Xi deverá também tornar oficial a concessão à RAEM de direitos de utilização do porto de Hengqin até 19 de Dezembro de 2049, na sequência de uma proposta que tem estado a ser analisada pela Assembleia Popular Nacional (APN).
As visitas anteriores de Xi
Xi Jinping desloca-se a Macau como Vice-Presidente da República Popular da China. Na altura já era visto como o mais que provável sucessor de Hu Jintao na liderança do Partido Comunista da China e da RPC. No PCC Xi tinha a cargo a gestão política das regiões administrativas especiais. Na visita a Macau, teve encontros com forças vivas da comunidade e deixou elogios ao “espírito de tolerância e abertura das gentes de Macau” e uma mensagem de urgência na necessidade de apostar na diversificação económica.
Regressa à cidade agora como Presidente da RPC e Secretário-geral do PCC. Xi Jinping veio a Macau para dar posse a Chui Sai On no início do segundo mandato como Chefe do Executivo e aos restantes altos cargos da região. Xi também presidiu às cerimónias comemorativas do 15o aniversário da RAEM. Visita surge pouco depois do Movimento Occupy que paralisou o centro financeiro de Hong Kong. No discurso, Xi fez um apelo ao Governo de Macau para lidar com os problemas sociais que se arrastam e para dar maior atenção à juventude.
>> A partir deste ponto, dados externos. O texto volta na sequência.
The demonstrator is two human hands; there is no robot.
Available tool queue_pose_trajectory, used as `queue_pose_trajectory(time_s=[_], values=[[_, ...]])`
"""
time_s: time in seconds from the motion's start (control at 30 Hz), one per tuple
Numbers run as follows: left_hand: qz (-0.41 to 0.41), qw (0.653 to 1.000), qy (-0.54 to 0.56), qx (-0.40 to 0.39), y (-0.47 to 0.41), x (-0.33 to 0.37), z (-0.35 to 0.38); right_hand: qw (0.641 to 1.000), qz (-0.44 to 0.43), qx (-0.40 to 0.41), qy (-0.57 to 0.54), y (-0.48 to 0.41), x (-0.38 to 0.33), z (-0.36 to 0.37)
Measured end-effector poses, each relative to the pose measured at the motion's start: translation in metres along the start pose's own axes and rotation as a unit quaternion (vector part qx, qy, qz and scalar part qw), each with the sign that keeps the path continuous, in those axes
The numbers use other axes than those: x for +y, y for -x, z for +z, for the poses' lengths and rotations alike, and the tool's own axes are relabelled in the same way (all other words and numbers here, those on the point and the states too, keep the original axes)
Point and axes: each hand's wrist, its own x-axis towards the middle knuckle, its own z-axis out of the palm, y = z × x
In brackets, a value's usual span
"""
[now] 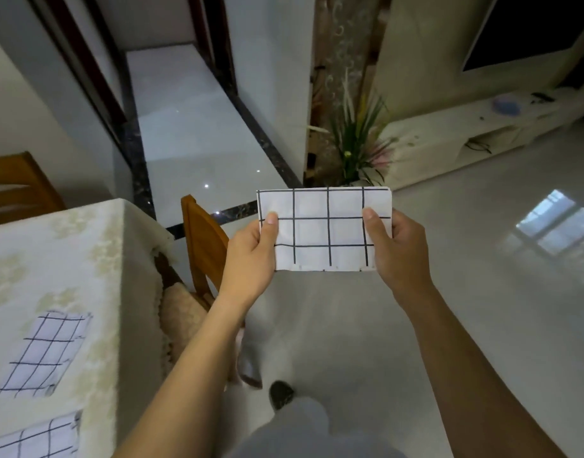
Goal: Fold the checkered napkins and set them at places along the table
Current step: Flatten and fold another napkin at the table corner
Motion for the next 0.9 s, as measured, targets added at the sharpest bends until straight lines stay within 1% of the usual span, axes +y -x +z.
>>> queue_pose_trajectory(time_s=[0.07,0.17,0.27,0.33,0.5,0.6,0.67,0.73,0.9], values=[[0.002,1.0,0.006,0.03,-0.033,-0.004,-0.001,1.0,-0.006,-0.012,0.008,-0.039,-0.001,0.017],[-0.004,0.997,0.023,0.074,-0.081,-0.02,-0.01,0.998,-0.043,-0.051,0.015,-0.094,-0.015,0.044],[-0.011,0.994,0.008,0.104,-0.125,-0.025,-0.023,0.995,-0.075,-0.067,0.004,-0.146,-0.026,0.078],[-0.021,0.99,-0.005,0.137,-0.147,-0.025,-0.035,0.993,-0.08,-0.083,-0.012,-0.17,-0.027,0.107],[-0.042,0.972,-0.055,0.223,-0.173,-0.057,-0.085,0.98,-0.078,-0.181,-0.034,-0.209,-0.02,0.183],[-0.081,0.952,-0.071,0.287,-0.18,-0.078,-0.101,0.961,-0.08,-0.26,-0.054,-0.233,-0.02,0.227],[-0.112,0.939,-0.073,0.317,-0.188,-0.083,-0.107,0.944,-0.079,-0.309,-0.079,-0.246,-0.022,0.254],[-0.141,0.923,-0.069,0.35,-0.2,-0.088,-0.111,0.927,-0.087,-0.35,-0.102,-0.263,-0.018,0.281],[-0.168,0.878,-0.101,0.436,-0.251,-0.087,-0.103,0.889,-0.096,-0.425,-0.139,-0.323,-0.008,0.335]])
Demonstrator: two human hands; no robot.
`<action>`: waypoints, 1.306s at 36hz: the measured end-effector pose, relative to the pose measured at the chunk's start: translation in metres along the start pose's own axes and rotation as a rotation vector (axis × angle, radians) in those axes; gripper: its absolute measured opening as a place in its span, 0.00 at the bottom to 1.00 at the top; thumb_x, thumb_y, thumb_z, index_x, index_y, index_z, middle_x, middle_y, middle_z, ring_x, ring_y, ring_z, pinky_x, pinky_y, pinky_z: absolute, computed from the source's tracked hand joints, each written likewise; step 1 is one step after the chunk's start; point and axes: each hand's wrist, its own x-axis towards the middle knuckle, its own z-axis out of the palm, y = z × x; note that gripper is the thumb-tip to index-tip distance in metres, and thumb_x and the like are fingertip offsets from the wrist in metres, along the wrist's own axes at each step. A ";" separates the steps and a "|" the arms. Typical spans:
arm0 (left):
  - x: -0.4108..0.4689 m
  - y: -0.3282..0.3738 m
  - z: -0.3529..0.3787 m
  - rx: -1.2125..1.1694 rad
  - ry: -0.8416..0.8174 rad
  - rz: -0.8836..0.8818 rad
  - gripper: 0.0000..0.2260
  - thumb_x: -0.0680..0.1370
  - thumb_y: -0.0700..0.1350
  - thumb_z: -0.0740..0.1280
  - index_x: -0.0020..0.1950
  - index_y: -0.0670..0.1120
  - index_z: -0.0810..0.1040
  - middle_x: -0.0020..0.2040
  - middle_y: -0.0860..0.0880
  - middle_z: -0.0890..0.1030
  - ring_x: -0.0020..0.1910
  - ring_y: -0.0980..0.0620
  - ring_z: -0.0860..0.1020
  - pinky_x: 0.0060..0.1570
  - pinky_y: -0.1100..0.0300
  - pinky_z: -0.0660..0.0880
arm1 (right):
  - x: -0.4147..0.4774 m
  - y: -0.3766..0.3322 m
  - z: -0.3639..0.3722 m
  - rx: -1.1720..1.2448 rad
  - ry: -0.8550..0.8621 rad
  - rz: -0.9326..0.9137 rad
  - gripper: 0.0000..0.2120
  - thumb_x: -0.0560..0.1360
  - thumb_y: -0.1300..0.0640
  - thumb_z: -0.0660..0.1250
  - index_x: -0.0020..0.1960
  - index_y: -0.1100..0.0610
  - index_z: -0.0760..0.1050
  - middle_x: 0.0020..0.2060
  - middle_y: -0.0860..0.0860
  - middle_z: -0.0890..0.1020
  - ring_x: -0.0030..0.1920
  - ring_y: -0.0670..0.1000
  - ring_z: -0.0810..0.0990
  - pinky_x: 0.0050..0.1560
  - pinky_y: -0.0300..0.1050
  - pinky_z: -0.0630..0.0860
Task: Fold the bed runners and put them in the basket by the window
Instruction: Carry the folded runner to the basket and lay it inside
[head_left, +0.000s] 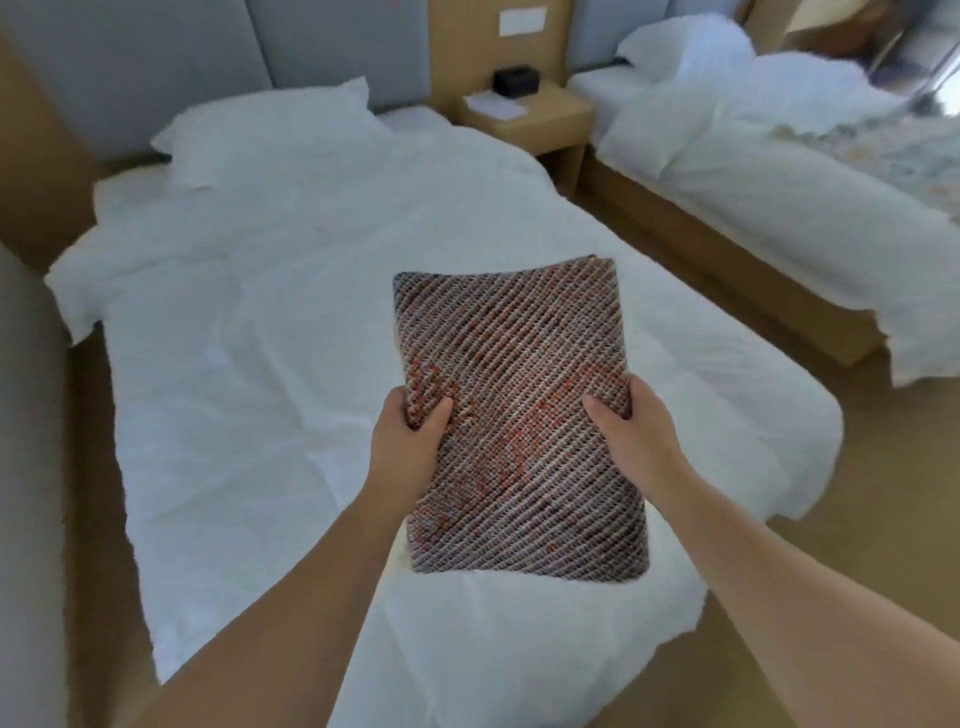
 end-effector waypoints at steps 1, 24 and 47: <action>-0.001 0.021 0.009 -0.007 -0.028 0.037 0.11 0.77 0.51 0.68 0.56 0.50 0.73 0.46 0.58 0.79 0.45 0.60 0.77 0.46 0.59 0.72 | -0.004 -0.008 -0.023 0.009 0.043 -0.006 0.20 0.78 0.50 0.65 0.67 0.52 0.70 0.55 0.46 0.77 0.54 0.48 0.74 0.56 0.44 0.70; -0.224 0.269 0.286 -0.092 -0.748 0.541 0.11 0.76 0.51 0.69 0.57 0.51 0.73 0.49 0.56 0.79 0.48 0.58 0.78 0.50 0.58 0.73 | -0.215 0.077 -0.401 0.110 0.811 0.070 0.21 0.78 0.49 0.66 0.69 0.52 0.69 0.59 0.48 0.78 0.60 0.51 0.76 0.63 0.51 0.73; -0.351 0.282 0.412 -0.070 -0.834 0.555 0.10 0.77 0.50 0.68 0.55 0.51 0.72 0.48 0.57 0.78 0.47 0.60 0.77 0.47 0.60 0.72 | -0.288 0.180 -0.523 0.139 0.876 0.084 0.22 0.77 0.47 0.66 0.69 0.52 0.70 0.59 0.47 0.79 0.56 0.48 0.78 0.59 0.48 0.74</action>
Quando Hu Jintao “ralhou” com Tung Chee-hwa em Macau
Recuando no tempo 15 anos, o então Chefe do Executivo de Hong Kong, Tung Chee-hwa, estava também a braços com uma crise política resultante dos protestos, em 2003, contra a proposta de regulamentação do Artigo 23o da Lei Básica (lei de segurança nacional), num processo que passou a ter como alvo a governação de Tung como um todo. De visita a Macau para dar posse ao segundo mandato de Edmund Ho, Hu Jintao dirigiu-se a Tung, perante outros membros do Governo de Hong Kong e o olhar dos jornalistas, e avisou-o que devia sintetizar as experiências, identificar as limitações, afinar a capacidade administrativa e aumentar a qualidade da governação”. Menos de três meses depois Tung demitia-se do cargo de chefe do governo.